Few movies offer the punch in the face experience William Friedkin’s Killer Joe offers. Pulizer Prize Winner Tracy Letts (August Osage County) adapted his own play here, his second collaboration with Friedkin after 2006’s claustrophobic and unnerving Bug.
Killer Joe is daring & high energy, asking its actors to start act one scene one at full throttle. Subtitled a Twisted Redneck Trailer Park Murder story, Killer Joe is assaultive and jarring from its opening shots. Rain in the movies is a often metaphor for rebirth, cleansing. Here it pisses down as heavy as curtains drawn at the opening of hell. There’s a huge barking dog and a man (Emile Hirsch) we’ll meet as Chris, running through the mud, screaming and banging on a trailer to awaken his waifish sister Dottie, (English born Juno Temple) sleeping soundly and cuddling with a snow globe. When the door finally does open for a pitiable Chris, its by his dad’s gal-pal Sharla (Gina Gershon) who gets one of the greatest, most distinctive character introductions in movies. On my list, its a close tie with Alice Krige’s first appearance as the Borg Queen in Star Trek First Contact. Um, wow.

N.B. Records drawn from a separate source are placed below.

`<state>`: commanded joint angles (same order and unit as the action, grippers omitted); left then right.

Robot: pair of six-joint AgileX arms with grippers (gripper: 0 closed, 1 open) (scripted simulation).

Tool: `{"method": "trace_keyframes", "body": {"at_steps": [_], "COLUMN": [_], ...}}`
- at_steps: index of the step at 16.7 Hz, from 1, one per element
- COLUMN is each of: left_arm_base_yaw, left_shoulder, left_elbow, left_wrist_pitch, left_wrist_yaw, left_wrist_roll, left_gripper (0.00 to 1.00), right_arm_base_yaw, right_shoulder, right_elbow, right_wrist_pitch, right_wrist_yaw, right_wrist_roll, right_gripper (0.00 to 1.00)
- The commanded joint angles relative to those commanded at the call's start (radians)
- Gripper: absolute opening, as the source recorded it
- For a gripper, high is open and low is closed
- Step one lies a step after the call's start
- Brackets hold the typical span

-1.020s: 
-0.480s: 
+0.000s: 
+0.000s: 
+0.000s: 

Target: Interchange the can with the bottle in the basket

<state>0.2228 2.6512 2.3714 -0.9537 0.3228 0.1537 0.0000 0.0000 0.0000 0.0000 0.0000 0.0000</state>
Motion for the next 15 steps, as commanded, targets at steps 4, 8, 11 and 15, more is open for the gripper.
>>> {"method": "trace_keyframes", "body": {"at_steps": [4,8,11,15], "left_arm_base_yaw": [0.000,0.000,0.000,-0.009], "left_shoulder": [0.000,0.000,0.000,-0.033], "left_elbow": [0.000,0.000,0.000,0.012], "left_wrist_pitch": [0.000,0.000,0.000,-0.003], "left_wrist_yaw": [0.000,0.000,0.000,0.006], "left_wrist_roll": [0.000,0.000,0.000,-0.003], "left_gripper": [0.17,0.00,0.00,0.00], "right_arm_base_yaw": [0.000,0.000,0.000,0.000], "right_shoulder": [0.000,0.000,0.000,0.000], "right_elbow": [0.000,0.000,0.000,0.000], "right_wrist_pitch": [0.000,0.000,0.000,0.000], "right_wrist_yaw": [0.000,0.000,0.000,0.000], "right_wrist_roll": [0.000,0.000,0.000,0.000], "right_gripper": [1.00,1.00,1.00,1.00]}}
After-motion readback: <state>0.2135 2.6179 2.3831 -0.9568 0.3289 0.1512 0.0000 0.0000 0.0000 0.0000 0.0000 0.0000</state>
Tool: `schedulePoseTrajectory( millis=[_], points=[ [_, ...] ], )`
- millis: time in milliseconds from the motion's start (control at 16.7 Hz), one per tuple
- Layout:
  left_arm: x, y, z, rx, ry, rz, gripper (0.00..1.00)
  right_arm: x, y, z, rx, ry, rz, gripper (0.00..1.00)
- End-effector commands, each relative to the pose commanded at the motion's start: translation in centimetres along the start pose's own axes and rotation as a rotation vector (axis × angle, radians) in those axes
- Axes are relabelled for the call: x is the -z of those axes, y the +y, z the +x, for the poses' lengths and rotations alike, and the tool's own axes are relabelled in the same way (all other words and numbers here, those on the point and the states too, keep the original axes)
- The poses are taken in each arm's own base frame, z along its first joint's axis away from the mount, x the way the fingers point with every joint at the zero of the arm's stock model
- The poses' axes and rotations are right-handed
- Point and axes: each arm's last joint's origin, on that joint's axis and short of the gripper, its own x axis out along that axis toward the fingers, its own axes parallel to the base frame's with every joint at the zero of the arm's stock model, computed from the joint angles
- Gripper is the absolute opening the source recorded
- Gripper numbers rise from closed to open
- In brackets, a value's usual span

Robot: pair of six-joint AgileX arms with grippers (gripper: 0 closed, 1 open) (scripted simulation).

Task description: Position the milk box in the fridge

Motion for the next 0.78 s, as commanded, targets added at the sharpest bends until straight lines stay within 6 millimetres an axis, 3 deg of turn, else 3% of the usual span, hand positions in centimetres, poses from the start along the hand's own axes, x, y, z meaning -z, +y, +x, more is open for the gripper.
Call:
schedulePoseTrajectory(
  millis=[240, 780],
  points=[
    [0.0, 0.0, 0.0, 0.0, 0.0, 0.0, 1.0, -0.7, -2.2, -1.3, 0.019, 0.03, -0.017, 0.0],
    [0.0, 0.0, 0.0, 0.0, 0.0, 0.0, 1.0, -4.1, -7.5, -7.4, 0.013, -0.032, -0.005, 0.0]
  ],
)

Chris is running in a panic because he’s in debt to, obviously, the Wrong People and he has a money scheme he needs to run by his father, Ansel (a laconic and funny Thomas Haden Church). Its a plan that makes total sense if all you do is deal and take drugs in a trailer park. His plan is to murder his mother (“She ain’t doing anybody any good.”) and collect her insurance money. Whoever said two heads are better than one probably didn’t live in a Texas trailer. The two hire police detective turned part time hitman, Joe Cooper to do the hit on momma. They expect to pay Joe after the dirty work is done. Of course, they can’t be trusted. But instead of smartly walking away, Joe decides to take Chris’ sister Dottie as a retainer until the insurance check is cashed.
Dottie’s first appearance is hallucinatory and weird. Is she alright? How did she get here? She seems to’ve wandered in from another movie. She appears angelic, otherworldly, fragile as a porcelain tea cup. She materializes standing in the rain in a sheer negligee and is introduced as being a virgin by her icky brother, Chris.
But its Matthew McConaughey, baring shark blue eyes that hurt, who drop-kicks the film into the stratosphere once his title character Joe Cooper saunters through the door. This film is McConaughey’s turning point and what made audiences and critics re-examine his work. With this performance he doesn’t shed as much burn his romantic comedy roles in the past. Dressed in predatory black from his Stetson to his shiny gloves, he oozes psychopath, remaining polite, yet murderous. He’s too confident and too quiet. His eyes are always scanning, evaluating, thinking. Everyone is subordinate to him. He’s fearless.
The film is brilliant and unnerving—funny and perverted. But mostly daring. The poetic monologues and inventive conversations make it sound at times like a play. But Friedkin keeps it from looking staged or feeling too claustrophobic. Rather, Killer Joe leaves you kinda punch drunk and stunned. It well earned its NC-17 rating, with its violence front and center frame.
I’m close to calling this deeply misogynistic, but truthfully it doesn’t have much more–if any– respect for its male characters. Ansel as written is useless and cowardly, yet pitifully funny. Emile’s Chris leaves a trail of slime whenever he’s on-screen. Joe is obviously the smartest and most dangerous man in the room, as trustworthy as a cobra in your pocket. We as audience never get a clear read on him, unless you consider his conversations with Dottie. Its with her he reveals a slightly different man, even if he’s still acts a demon trying his hand at being human. We watch his behavior like we’re waiting for a shark to jump from still water. When he does let go into full psycho mode during a kitchen interrogation, the violence that emerges is awful and hysterical. Letts as a writer keeps upping the ante, challenging himself to write crazy and push boldly into the unknown and unexpected. He stubbornly refuses any obvious or easy choices for his characters. And that push against expectation gives the film its edge. Its funny and nasty and alive in ways that stage adaptations, hell even original movies, often miss.
Two things. First, Killer Joe has one of the most potent and hysterical WTF musical cues I’ve ever heard. Friedkin needle drops on a song even Tarantino might struggle using in a equally funny and absurd context. Second—older movie trailers used to warn audiences: “Nothing can prepare you for the ending of…” Even after repeat viewings and some stiff drinks, nothing will prepare you for Killer Joe’s final act. Listen for the gorgeously laced dialogue and then think on the actors who’ve taken this on as a stage play and performed it live, five nights a week and twice on Saturday. That thought is as startling to me as the movie itself.